Amidst telecasts of bankrupt democracies
and burning tourist landmarks:
a rebirth of wonder. The news resounded
as we danced and prayed together,
knelt before the withered altars
of a new world order, chanting
holy incantations of “Oh well, whatever, nevermind.”

“In ten years, I’ll just be another chapter


about a girl you knew once
and how you almost became a father.”

“In ten years, you just might be


the love of my life.”

It consists of things, “a series of flashbacks”


as one would say. So vivid I can barely recall
the shreds of light in that hollow cathedral
pregnant with laughter and forgetting.
A history of systematic longing.
Yet another oversold tale of the absent father
and the indifferent Creator.
Get them while stocks lasts!
Between Friday prayers and Sunday worship,
between fractures and talk
of how everything breaks
and nothing makes sense anymore
and every thing is so fucked up.

I wonder if we are freed


from the velocities of youth. If we are ever freed
from those sullen conversations of the one that got away,
or the one we were going to be married to some day.
From dreams we awoke,
shivered and wept till dawn
and morning prayers, I wonder
whether time has let subside
those great visions and revisions, whether time has made us
abide.
“Nothing of this world is ever really
worth building,” he said, “no becoming that doesn’t instigate
our unbecoming.” November
left us warm and empty, nestled in the valley of creation,
in the eye of storms. We stumbled out
into the burning city, into the shivering hollow
of ambition and at every turning
I was afraid, that you had taken nothing
and left nothing.

I remember those seasons of night and our voices speaking,


whispering memory and sweet nothings (this voice
that has ever only known itself speaking to you).
As the rain fell past midnight, I listened
to conversation subside
into the monosyllabic slur of an Alzheimer’s patient
clutching to that very last song
of youth. I followed
that absent-minded trail of discarded articles
of clothing and lost hope,
towards the winter bedroom...

I lie here
awake, in this bed
of memories.
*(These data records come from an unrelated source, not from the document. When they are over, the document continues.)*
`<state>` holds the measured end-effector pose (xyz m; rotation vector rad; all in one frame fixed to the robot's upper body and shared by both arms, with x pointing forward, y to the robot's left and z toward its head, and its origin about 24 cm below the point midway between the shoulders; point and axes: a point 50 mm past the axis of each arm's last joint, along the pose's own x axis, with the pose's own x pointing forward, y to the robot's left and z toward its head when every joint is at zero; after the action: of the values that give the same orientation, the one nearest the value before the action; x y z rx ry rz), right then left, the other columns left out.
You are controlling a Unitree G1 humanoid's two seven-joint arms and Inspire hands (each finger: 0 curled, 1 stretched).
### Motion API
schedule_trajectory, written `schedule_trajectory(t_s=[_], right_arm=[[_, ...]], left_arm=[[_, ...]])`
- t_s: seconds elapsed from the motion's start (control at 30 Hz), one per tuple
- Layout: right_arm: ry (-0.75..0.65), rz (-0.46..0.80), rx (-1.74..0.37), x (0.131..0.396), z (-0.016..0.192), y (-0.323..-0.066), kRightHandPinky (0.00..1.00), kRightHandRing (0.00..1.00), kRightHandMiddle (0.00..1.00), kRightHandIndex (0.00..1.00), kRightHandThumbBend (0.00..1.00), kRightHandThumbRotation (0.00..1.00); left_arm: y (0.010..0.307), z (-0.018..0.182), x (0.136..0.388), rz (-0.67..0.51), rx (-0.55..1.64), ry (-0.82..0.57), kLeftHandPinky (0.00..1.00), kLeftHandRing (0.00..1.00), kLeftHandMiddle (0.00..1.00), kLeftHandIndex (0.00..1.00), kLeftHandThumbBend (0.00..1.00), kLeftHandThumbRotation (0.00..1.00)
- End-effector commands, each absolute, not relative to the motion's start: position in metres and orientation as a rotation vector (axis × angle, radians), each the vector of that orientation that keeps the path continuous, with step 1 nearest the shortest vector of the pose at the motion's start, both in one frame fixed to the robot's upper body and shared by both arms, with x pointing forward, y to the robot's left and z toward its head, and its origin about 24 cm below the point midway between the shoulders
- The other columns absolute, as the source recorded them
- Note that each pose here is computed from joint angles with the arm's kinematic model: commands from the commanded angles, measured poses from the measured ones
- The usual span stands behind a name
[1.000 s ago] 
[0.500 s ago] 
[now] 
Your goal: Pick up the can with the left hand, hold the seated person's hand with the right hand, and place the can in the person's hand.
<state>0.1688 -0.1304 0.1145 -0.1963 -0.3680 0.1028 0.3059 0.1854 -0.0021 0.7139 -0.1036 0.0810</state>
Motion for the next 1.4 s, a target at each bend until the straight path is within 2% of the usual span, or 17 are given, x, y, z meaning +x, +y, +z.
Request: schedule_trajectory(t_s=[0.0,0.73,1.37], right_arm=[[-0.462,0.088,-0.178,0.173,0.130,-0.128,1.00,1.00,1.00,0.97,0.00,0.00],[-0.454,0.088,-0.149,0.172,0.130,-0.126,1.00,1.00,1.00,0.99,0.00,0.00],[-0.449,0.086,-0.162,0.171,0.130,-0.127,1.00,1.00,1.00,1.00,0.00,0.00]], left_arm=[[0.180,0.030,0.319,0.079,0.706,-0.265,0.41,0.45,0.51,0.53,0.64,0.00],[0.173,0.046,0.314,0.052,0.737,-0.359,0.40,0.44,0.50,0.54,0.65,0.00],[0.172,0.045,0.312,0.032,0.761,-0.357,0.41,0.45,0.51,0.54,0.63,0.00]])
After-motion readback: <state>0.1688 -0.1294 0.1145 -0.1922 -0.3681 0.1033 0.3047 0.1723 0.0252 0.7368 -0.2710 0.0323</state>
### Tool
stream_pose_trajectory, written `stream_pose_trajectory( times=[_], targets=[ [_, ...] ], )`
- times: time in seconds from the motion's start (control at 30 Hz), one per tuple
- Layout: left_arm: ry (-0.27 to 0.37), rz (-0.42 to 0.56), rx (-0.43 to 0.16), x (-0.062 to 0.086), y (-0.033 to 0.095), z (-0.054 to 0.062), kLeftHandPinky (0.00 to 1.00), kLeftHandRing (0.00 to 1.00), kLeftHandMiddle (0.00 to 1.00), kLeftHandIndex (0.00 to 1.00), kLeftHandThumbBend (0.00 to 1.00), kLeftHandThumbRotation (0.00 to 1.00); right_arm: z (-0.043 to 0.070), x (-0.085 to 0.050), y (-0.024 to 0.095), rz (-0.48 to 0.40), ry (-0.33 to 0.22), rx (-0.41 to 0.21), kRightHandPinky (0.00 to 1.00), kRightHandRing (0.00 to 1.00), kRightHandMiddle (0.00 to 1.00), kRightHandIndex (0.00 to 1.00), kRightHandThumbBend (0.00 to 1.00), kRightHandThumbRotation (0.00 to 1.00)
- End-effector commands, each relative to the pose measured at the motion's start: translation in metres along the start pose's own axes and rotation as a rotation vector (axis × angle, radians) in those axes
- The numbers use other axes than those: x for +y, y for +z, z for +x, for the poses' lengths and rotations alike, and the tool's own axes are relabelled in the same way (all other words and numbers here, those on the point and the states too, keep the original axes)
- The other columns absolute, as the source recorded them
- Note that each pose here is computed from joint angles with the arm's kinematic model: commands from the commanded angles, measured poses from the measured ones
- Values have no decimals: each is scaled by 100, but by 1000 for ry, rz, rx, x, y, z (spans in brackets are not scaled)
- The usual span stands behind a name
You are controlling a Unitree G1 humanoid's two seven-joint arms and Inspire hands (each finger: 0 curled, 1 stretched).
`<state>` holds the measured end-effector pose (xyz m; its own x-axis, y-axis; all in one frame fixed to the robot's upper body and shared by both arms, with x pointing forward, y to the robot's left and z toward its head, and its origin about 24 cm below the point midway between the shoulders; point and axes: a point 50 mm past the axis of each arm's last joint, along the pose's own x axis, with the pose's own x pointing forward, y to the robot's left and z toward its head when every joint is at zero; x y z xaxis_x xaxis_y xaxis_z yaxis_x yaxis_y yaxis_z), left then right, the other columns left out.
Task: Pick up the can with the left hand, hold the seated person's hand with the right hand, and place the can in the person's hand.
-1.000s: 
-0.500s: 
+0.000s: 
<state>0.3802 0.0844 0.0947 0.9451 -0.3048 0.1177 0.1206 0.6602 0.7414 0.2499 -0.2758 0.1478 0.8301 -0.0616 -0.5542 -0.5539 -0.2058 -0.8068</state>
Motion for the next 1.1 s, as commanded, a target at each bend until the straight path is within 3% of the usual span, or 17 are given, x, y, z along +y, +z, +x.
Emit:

Awake,
in this eternal chamber of echoes.

It was the season of light and remorse.


“I come bearing gifts,” I said,
and the stories of my grandchildren.
I bring with me their birth rites,
their marriage vows and insurance policies.
Their genetic memory forged
from my convulsive follies.
I listened, as conversations subside
(I should have said these things to you then,
but one hardly ever gets around to such things).
Silently we gazed out, upon that receding coastline
where everything that once was is no more.
“Your generation,” he said, “has been given the chance
to undo and redo everything that has come before.”
I finished what remained of the whisky and
ordered another one.

All around me the incantations swelled:


last call for one more round and a new world order,
last call to repent, and to understand
how it all might have been,
how we were given a chance
and other such vague generalizations —
each more profound with every pint.

Somewhere in the distance


the bartender pours the last shot,
a man on his phone dials an ex-lover:
“Darling, I want you back,” but
no one answers on the other end. Then
“Here’s what we’re doing about global warming,”
someone says, but I can’t hear them over
the sound of the rain, and the ice breaking.